* What you are asked to do: Write out the full listing below exactly as given.

(Source data begins)

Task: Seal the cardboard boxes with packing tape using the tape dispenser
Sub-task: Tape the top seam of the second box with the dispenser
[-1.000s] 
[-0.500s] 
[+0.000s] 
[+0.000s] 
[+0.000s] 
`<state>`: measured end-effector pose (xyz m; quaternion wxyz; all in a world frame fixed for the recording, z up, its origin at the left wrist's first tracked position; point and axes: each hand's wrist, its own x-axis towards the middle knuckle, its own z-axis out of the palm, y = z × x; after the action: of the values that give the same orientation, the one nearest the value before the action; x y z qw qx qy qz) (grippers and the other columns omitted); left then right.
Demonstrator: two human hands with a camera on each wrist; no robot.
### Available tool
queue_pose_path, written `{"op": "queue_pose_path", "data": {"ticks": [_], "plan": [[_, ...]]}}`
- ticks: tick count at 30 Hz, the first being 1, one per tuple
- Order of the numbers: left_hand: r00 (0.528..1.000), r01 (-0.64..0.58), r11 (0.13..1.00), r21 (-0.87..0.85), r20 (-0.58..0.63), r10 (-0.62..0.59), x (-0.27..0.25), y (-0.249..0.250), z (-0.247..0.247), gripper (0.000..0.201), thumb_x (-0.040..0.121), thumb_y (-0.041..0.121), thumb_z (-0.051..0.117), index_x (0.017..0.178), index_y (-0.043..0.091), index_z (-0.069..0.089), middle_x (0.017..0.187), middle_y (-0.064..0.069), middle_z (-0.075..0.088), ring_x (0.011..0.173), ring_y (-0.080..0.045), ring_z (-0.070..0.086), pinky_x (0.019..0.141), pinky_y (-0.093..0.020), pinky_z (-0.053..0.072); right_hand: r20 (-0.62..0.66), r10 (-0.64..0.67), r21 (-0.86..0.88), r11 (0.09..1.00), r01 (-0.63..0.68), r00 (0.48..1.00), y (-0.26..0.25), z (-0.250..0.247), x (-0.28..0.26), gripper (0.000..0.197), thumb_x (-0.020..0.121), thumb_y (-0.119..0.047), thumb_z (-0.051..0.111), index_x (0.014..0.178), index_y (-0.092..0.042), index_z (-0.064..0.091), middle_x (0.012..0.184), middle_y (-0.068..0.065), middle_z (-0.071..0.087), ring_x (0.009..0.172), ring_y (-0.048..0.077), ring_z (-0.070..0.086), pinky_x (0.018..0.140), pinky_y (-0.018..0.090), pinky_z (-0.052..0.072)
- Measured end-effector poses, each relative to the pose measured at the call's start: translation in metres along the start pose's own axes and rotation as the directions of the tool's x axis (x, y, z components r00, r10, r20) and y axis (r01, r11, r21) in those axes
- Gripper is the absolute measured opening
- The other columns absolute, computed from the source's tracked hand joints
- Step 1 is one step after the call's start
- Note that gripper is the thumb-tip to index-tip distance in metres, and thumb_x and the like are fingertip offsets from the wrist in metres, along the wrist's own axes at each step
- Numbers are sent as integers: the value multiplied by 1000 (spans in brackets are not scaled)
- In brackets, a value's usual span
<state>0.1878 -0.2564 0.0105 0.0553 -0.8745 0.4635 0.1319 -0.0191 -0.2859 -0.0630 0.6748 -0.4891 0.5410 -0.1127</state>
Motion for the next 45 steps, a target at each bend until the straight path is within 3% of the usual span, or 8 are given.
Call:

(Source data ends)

* Completed task:
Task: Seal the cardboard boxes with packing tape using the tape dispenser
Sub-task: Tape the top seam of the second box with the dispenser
[-1.000s] 
[-0.500s] 
[+0.000s] 
[+0.000s] 
[+0.000s] 
`<state>`: measured end-effector pose (xyz m; quaternion wxyz; all in a world frame fixed for the recording, z up, its origin at the left wrist's first tracked position; point and axes: each hand's wrist, its own x-axis towards the middle knuckle, its own z-axis out of the palm, y = z × x; after the action: of the values that give the same orientation, the one nearest the value before the action; x y z qw qx qy qz) (grippers and the other columns omitted); left then right.
Demonstrator: two human hands with a camera on each wrist; no robot.
### Available tool
queue_pose_path, written `{"op": "queue_pose_path", "data": {"ticks": [_], "plan": [[_, ...]]}}`
- ticks: tick count at 30 Hz, the first being 1, one per tuple
- Order of the numbers: left_hand: r00 (0.528..1.000), r01 (-0.64..0.58), r11 (0.13..1.00), r21 (-0.87..0.85), r20 (-0.58..0.63), r10 (-0.62..0.59), x (-0.27..0.25), y (-0.249..0.250), z (-0.247..0.247), gripper (0.000..0.201), thumb_x (-0.040..0.121), thumb_y (-0.041..0.121), thumb_z (-0.051..0.117), index_x (0.017..0.178), index_y (-0.043..0.091), index_z (-0.069..0.089), middle_x (0.017..0.187), middle_y (-0.064..0.069), middle_z (-0.075..0.088), ring_x (0.011..0.173), ring_y (-0.080..0.045), ring_z (-0.070..0.086), pinky_x (0.019..0.141), pinky_y (-0.093..0.020), pinky_z (-0.053..0.072); right_hand: r20 (-0.62..0.66), r10 (-0.64..0.67), r21 (-0.86..0.88), r11 (0.09..1.00), r01 (-0.63..0.68), r00 (0.48..1.00), y (-0.26..0.25), z (-0.250..0.247), x (-0.28..0.26), gripper (0.000..0.197), thumb_x (-0.020..0.121), thumb_y (-0.119..0.047), thumb_z (-0.051..0.111), index_x (0.014..0.178), index_y (-0.092..0.042), index_z (-0.064..0.091), middle_x (0.012..0.184), middle_y (-0.068..0.065), middle_z (-0.071..0.087), ring_x (0.009..0.172), ring_y (-0.048..0.077), ring_z (-0.070..0.086), pinky_x (0.018..0.140), pinky_y (-0.018..0.090), pinky_z (-0.052..0.072)
- Measured end-effector poses, each relative to the pose measured at the call's start: translation in metres along the start pose's own axes and rotation as the directions of the tool's x axis (x, y, z components r00, r10, r20) and y axis (r01, r11, r21) in those axes
- Gripper is the absolute measured opening
- The other columns absolute, computed from the source's tracked hand joints
- Step 1 is one step after the call's start
- Note that gripper is the thumb-tip to index-tip distance in metres, and thumb_x and the like are fingertip offsets from the wrist in metres, along the wrist's own axes at each step
- Numbers are sent as integers: the value multiplied by 1000 (spans in brackets are not scaled)
- In brackets, a value's usual span
<state>0.1878 -0.2564 0.0105 0.0553 -0.8745 0.4635 0.1319 -0.0191 -0.2859 -0.0630 0.6748 -0.4891 0.5410 -0.1127</state>
Motion for the next 45 steps, a target at each bend until the straight path is within 3% of the usual span, or 8 are given.
Call:

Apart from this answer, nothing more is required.